Heian Jingu Shrine draped in weeping blossom


It seems impossible not to be swept up in sakura season. 'This will be our busiest cherry blossom season ever,' says James Mundy of specialist travel agent Inside Japan Tours.

And it is most acute in Kyoto, a city famous for its Unesco world heritage listed ancient structures such as the Daigo-ji Temple and Heian Shrine whose surrounds become draped in weeping blossom.

Kyoto's 60,000 hotel rooms are almost filled, but luxury travel companies are still offering itineraries that include the country's top blossom-viewing spots.


Daigo Ji Temple set in stunning gardens


'Kyoto is the trickiest piece in the puzzle,' says Mundy. 'We often put a halt to cherry blossom sales around late February as places across Kyoto fill their rooms. There's still availability now, but time is of the essence.
'Tokyo is also busy, but securing accommodation there is less of a problem. '

Alternatively, consider staying in Osaka, which is just 15 minutes away by bullet train.

Or get the temple backdrop to your cherry blossom photos in the ancient city of Nara, just 35 minutes from Kyoto by train. There you'll find similarly beautiful spots, including Nara Park with its famously inquisitive deer, and a giant Sakura Buddha statue at Tsubosakadera Temple, which becomes enveloped in pink blossoms.
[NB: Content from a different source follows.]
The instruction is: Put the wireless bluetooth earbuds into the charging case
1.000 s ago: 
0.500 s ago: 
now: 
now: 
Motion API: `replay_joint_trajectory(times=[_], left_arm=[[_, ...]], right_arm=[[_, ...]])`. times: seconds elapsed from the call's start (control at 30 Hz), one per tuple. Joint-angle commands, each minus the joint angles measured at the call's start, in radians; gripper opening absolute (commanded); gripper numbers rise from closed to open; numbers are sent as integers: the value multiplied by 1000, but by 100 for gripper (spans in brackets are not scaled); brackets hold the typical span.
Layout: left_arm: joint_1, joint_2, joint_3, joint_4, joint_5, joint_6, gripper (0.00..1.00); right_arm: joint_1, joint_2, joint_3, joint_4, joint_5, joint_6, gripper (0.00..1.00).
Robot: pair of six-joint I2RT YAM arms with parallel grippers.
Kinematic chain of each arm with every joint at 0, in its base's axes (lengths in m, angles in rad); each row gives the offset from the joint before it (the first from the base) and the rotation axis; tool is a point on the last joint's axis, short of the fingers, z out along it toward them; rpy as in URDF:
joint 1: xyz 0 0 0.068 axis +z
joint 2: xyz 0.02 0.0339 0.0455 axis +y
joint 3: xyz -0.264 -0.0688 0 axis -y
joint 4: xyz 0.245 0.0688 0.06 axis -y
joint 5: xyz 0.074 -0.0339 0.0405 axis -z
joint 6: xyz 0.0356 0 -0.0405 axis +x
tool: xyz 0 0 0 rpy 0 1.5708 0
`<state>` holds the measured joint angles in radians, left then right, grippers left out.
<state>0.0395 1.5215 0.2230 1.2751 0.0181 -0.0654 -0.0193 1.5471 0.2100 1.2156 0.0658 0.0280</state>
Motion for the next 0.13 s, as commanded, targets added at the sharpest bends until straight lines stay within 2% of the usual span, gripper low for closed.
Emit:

Sakura Buddha statue atTsubosakadera Temple enveloped in pink blossom


Cruise liners have also returned to Japan, and the ports of Osaka and Kobe are convenient gateways to Kyoto.

Princess Cruises 18-day 'Kyushu, Shikoku and Japan Explorer Spring Flowers' itinerary that departs Tokyo and reaches Osaka at the beginning of April, just in time for the blossom peak in Kyoto.

Regent Seven Seas Cruises' 14-night 'Sushi, Sake and Shimizu' trip calls at Kobe, which is perfect for Kyoto, but also Himeji, whose spectacular White Heron castle will be wrapped in blossom.

But while the main cities will be heaving with visitors, Japan is awash with stunning destinations as the sakura zensen - cherry blossom front - sweeps up the country like a weather system, triggering trees into bloom at different times - from Kyushu in the south in late March to Hokkaido in the north at the end of April. In Kanazawa, on the Sea of Japan coast two and a half hours from Tokyo by bullet train, the cherry blossom arrives after Tokyo and Kyoto, usually around April 1.

And there's always cherry blossom season 2024 and beyond. Book now and you'll have the pick of trips - although be warned that some have a sizeable waiting list of travellers keen to tick off sakura season from their bucket list.

The message is: spring into action now if you want to be among them.